Elizabeth Bowen, la última mujer que escribió como una inglesa, nació en Dublín, Irlanda, en 1899. Ni ella misma ni esta La muerte del corazón son obras muy conocidas en España. No sería mala noticia si esta edición de Impedimenta -cuyo amor por la literatura inglesa está a estas alturas de sobra refrendado por su catálogo- cambiase dicha circunstancia.

La muerte del corazón nos introduce en la historia de Portia. Buena parte de dicha historia gira alrededor de su diario, en parte porque jamás se puede llegar a conocer a Portia directamente. Entre Portia y el mundo, entre Portia y su familia, entre Portia y el lector se levanta siempre una fría distancia que justifica e incluso hace necesaria la inclusión de un objeto intermediario. Elizabeth Bowen, la última mujer que escribió como una inglesa, nos ofrece un retrato admirable, no tanto de una época ni de un país, sino de unos personajes (muy especialmente el de Portia, que merece un espacio entre los más memorables de la historia de la literatura inglesa) y lo hace a partir de un dibujo tan delicado que uno corre el riesgo de perderse los detalles más sutiles si se apresura en la lectura. La muerte del corazón, me temo, es un libro de lectura lenta. Parte de su sabor solo aflora al paladear en segunda instancia, obliga a chasquear la lengua y dejar que el regusto acuda. Hay párrafos, de apariencia inocua, en los que se esconden el relato íntimo de las almas, un relato contenido en gestos banales, como una mano que deja caer una llave en el bolsillo.

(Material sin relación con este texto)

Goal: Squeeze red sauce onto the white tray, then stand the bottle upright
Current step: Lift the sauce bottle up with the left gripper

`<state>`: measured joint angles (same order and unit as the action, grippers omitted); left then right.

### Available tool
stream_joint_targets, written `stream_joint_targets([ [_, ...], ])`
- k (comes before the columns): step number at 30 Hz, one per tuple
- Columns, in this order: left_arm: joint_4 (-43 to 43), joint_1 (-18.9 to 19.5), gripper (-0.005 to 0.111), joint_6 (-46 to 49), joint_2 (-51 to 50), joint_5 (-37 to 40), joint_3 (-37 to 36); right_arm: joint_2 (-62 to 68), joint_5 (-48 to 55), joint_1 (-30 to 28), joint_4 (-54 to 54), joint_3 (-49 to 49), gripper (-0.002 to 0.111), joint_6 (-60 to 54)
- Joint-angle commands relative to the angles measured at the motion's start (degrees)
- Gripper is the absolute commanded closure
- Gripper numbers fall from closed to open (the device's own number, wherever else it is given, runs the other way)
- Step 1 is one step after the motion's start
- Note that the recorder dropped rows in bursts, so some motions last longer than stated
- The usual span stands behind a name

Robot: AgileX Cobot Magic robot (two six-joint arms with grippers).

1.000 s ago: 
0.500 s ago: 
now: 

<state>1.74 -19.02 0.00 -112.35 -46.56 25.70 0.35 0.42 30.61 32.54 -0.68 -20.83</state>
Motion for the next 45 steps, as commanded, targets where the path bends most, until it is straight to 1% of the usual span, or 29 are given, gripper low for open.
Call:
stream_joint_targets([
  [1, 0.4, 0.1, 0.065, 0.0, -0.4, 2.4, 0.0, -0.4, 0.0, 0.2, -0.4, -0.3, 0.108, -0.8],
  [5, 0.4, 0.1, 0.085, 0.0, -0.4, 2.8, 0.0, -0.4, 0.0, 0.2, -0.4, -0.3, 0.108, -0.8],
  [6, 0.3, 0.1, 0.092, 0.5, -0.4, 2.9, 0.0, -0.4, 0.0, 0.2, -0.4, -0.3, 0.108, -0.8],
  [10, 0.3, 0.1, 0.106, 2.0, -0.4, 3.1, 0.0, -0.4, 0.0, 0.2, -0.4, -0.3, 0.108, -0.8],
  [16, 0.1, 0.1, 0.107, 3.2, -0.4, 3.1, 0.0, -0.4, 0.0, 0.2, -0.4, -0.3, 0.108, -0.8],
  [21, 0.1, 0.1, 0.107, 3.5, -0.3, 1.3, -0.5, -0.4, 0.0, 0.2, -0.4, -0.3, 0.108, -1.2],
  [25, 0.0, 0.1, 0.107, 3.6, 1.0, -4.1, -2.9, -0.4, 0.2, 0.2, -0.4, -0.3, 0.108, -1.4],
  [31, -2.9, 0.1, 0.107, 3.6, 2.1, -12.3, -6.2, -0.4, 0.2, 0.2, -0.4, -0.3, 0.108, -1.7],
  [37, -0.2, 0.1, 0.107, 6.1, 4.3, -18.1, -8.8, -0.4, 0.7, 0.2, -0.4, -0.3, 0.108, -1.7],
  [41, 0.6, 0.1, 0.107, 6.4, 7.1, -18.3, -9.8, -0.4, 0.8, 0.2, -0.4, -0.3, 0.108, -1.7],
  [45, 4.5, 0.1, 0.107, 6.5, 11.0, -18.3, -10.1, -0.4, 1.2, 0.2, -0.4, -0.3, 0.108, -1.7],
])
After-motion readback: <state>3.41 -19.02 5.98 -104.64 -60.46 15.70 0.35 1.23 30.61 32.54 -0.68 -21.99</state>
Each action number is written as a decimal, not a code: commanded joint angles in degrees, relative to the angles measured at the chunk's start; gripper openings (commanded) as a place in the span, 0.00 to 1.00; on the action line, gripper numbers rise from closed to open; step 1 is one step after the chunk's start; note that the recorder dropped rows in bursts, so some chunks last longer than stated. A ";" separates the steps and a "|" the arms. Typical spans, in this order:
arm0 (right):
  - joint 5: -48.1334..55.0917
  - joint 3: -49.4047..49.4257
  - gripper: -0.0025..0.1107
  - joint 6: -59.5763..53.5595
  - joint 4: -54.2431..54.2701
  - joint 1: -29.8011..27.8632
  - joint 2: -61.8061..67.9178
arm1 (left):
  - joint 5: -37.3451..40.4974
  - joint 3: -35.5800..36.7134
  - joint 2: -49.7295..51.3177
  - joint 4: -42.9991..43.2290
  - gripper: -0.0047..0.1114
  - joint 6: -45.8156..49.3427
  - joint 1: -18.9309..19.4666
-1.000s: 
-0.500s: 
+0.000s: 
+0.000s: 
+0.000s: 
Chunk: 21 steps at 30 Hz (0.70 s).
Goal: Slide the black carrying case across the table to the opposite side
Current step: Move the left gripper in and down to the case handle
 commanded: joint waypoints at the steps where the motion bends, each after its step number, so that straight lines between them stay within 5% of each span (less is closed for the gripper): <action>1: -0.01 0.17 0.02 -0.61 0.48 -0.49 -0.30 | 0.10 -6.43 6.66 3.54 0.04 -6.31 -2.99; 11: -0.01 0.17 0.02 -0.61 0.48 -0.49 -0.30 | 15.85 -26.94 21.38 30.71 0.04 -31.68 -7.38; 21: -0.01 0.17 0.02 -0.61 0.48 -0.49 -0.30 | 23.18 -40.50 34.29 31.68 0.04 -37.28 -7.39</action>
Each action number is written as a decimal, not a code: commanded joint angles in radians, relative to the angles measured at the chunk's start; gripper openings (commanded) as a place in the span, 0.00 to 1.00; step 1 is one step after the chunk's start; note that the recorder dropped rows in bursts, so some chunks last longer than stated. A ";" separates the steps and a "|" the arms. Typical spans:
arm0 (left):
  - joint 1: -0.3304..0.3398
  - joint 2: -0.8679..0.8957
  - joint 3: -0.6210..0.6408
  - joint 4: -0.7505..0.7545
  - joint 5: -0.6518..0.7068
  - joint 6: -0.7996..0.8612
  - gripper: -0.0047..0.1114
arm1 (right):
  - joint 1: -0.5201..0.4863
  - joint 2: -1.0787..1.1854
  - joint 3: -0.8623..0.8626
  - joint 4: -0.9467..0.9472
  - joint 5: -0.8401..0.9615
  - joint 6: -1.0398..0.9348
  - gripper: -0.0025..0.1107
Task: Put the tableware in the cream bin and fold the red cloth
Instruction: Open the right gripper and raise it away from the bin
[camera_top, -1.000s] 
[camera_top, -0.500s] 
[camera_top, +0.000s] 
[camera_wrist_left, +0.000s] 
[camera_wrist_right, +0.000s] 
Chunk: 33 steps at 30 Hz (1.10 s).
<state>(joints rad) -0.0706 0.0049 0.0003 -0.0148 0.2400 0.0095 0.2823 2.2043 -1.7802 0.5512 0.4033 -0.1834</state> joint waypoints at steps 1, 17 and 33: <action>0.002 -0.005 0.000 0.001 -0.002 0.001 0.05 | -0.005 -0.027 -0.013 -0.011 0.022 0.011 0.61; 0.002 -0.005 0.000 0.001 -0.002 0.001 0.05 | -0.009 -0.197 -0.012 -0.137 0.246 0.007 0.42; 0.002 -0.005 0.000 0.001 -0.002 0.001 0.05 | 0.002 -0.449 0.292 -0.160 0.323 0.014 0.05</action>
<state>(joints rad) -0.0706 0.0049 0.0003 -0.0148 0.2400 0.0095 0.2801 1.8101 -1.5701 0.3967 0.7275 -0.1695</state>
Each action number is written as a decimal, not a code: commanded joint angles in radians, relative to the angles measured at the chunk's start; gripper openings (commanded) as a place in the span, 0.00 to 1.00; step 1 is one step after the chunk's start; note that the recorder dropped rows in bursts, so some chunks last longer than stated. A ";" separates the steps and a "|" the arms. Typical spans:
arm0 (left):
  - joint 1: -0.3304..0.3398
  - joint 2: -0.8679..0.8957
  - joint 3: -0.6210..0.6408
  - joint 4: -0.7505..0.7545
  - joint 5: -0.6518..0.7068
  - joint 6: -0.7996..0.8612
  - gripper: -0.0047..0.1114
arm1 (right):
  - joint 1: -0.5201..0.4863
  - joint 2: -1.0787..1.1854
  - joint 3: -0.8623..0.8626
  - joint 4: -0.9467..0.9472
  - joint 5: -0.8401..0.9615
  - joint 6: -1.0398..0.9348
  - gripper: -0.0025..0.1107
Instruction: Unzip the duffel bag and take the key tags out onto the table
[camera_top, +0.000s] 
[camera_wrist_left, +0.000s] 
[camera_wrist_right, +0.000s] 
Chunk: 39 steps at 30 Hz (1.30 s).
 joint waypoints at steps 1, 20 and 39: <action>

Es tal el derroche de sencillez y naturalidad que se antoja imposible encontrar una escritura así en la actualidad. Tan imposible que la única conclusión es que algo así, directamente, pertenece a otra época, que está escrito en un lenguaje que hemos perdido. La muerte del corazón es una de esas obras que revelan que la literatura ha cambiado y que ese cambio no es algo cuantitativo, que no estamos hablando de que haya más o menos virtudes, sino que es un asunto cualitativo, un movimiento esencial en el interior de lo que constituye la literatura. No escaparemos a la sensación de que algo valioso hemos perdido nosotros en ese movimiento.

Si a las cualidades de la obra añadimos la traducción de Eduardo Berti -el escritor hispano que más en contacto parece estar con la sensibilidad que alimentaba aquella escritura-, nos queda un libro absolutamente indispensable, a ratos perfecto. No hay tantas ocasiones de saludar la aparición de una obra maestra.